## About this exercise
Examine each line of the data. Copy those that contain the string "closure".

## Supplied material
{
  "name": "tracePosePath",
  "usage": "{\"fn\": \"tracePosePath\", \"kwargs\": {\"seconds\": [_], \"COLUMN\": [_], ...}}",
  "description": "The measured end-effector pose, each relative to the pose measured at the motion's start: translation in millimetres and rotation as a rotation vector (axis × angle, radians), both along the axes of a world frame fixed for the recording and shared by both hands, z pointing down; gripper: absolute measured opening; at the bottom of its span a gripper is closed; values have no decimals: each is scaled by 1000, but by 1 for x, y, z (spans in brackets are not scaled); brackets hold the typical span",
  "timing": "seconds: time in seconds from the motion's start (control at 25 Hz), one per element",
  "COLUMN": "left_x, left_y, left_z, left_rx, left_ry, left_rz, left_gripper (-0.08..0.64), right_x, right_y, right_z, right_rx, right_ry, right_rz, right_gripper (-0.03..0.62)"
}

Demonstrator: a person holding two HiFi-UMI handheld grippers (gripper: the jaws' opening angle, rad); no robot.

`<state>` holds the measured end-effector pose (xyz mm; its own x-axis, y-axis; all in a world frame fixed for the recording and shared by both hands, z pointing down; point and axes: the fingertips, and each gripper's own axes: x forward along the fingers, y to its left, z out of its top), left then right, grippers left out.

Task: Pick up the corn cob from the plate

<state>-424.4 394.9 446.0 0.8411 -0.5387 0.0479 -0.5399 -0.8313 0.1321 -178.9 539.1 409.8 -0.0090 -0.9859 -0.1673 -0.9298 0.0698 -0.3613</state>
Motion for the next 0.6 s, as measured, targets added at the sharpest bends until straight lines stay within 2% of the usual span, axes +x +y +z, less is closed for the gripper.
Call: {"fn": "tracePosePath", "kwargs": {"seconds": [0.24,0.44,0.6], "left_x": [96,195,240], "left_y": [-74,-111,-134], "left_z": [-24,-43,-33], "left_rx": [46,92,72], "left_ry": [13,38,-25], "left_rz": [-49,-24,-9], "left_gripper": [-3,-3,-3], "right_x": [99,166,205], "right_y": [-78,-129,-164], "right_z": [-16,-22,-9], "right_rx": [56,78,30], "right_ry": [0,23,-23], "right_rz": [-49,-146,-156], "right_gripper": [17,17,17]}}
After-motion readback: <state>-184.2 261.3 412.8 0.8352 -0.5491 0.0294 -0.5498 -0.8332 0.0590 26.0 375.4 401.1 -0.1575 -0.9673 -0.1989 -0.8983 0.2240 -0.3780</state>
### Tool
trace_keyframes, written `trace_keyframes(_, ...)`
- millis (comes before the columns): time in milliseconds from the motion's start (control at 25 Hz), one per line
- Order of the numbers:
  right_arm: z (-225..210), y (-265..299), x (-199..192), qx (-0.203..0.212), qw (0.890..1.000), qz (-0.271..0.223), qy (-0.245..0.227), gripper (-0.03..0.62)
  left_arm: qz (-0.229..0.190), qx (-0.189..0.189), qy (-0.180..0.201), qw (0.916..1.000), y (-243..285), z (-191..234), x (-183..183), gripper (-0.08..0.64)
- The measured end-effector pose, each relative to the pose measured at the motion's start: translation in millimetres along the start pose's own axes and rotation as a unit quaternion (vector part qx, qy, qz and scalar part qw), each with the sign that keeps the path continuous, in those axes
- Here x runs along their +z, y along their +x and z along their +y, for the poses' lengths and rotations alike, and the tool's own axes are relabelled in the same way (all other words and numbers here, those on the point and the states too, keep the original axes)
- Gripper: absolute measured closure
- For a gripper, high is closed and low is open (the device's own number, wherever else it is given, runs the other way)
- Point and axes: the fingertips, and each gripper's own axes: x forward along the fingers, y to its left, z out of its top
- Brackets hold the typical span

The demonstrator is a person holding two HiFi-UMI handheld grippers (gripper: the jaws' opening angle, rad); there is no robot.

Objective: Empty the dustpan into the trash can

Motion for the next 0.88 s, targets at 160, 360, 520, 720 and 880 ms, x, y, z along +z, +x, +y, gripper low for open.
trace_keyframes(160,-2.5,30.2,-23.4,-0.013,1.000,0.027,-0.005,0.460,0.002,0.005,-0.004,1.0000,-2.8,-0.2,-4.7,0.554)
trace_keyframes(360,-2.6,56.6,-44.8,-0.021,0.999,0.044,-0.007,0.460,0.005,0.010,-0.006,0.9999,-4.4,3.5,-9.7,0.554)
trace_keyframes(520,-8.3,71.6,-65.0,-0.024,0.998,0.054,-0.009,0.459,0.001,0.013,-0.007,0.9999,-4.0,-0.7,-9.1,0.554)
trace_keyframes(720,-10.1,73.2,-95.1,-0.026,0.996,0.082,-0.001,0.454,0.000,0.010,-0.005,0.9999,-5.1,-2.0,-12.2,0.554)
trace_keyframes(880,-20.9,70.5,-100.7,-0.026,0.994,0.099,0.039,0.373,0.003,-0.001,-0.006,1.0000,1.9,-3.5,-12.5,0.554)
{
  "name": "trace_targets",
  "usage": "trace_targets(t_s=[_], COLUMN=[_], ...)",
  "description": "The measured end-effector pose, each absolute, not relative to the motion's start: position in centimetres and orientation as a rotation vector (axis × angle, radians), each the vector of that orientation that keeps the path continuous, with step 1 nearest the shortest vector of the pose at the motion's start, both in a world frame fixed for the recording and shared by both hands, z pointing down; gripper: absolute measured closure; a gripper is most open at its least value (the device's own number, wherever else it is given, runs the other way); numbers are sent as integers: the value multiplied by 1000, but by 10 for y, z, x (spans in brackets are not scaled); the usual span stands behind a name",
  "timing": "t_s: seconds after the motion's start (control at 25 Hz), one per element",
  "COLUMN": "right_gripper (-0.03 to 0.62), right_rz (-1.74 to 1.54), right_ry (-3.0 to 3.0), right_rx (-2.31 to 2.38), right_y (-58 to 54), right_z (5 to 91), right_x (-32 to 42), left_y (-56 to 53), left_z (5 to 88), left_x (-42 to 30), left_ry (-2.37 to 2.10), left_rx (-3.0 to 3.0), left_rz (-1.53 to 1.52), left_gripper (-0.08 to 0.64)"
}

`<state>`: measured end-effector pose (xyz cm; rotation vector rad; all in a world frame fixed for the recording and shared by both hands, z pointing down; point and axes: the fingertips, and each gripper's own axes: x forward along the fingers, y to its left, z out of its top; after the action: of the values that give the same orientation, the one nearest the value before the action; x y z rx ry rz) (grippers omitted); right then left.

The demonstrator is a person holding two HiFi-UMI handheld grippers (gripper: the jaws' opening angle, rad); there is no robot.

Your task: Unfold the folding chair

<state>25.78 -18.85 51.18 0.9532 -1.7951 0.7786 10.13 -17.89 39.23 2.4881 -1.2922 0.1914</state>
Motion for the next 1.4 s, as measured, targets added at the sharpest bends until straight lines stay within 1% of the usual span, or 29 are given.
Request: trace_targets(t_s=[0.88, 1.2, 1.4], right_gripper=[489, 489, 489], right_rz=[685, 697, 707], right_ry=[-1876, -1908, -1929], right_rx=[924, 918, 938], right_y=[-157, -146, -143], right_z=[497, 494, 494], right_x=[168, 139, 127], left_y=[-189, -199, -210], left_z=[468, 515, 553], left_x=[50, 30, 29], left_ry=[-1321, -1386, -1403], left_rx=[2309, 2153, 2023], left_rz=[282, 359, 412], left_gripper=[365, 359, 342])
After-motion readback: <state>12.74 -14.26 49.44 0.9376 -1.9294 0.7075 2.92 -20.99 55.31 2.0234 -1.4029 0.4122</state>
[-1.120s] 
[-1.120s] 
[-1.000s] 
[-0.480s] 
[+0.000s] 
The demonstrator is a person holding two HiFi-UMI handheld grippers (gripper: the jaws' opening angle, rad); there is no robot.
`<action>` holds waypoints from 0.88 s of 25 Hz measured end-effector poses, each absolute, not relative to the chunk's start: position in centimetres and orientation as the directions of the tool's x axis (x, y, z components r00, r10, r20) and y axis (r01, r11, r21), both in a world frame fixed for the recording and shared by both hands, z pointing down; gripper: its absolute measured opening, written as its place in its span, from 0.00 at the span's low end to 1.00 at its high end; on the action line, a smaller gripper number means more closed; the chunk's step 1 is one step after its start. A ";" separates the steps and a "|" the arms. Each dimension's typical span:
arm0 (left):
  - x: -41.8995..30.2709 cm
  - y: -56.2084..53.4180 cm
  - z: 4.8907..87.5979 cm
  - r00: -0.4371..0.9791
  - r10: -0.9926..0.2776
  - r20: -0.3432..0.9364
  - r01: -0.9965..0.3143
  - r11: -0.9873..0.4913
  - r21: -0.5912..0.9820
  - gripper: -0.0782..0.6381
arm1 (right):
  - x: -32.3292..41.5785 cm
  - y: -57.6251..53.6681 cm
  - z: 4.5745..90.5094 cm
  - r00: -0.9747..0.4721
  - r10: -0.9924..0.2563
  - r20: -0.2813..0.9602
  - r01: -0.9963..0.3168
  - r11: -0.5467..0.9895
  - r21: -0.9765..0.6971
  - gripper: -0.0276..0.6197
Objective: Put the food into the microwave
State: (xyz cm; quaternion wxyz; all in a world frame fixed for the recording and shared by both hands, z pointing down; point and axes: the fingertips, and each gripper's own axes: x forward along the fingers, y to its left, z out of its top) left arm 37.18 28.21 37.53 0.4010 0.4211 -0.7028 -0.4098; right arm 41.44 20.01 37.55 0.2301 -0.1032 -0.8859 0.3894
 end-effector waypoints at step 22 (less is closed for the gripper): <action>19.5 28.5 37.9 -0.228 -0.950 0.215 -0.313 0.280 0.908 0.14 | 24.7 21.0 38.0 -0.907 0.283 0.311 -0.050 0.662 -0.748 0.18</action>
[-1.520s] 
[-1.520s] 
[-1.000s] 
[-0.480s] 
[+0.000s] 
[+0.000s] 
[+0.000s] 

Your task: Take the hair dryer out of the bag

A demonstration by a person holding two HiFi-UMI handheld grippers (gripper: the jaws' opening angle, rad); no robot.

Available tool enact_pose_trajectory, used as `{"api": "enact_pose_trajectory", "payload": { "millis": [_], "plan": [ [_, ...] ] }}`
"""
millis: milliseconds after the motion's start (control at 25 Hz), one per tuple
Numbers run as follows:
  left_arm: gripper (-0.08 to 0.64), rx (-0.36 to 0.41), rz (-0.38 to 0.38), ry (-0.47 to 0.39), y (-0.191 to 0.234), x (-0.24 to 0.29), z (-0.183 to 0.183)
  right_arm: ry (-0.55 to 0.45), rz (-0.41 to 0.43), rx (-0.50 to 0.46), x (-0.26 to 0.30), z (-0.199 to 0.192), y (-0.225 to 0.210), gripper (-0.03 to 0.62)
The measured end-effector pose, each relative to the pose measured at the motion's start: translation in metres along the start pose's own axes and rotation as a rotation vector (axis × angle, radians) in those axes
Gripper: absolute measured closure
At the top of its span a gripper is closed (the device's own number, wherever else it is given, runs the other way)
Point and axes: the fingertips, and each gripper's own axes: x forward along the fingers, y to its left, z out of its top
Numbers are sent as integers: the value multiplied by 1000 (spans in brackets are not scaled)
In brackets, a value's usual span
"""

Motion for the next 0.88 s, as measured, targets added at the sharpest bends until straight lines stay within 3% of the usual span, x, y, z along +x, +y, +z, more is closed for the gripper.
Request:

## Task output
- Gripper: absolute measured closure
  "description": "The measured end-effector pose, each absolute, not relative to the motion's start: position in centimetres and orientation as a rotation vector (axis × angle, radians), each the vector of that orientation that keeps the path continuous, with step 1 nearest the shortest vector of the pose at the motion's start, both in a world frame fixed for the recording and shared by both hands, z pointing down; gripper: absolute measured closure; a gripper is most open at its least value (the device's own number, wherever else it is given, runs the other way); numbers are sent as integers: the value multiplied by 1000, but by 10 for y, z, x (spans in brackets are not scaled); the usual span stands behind a name",
Gripper: absolute measured closure

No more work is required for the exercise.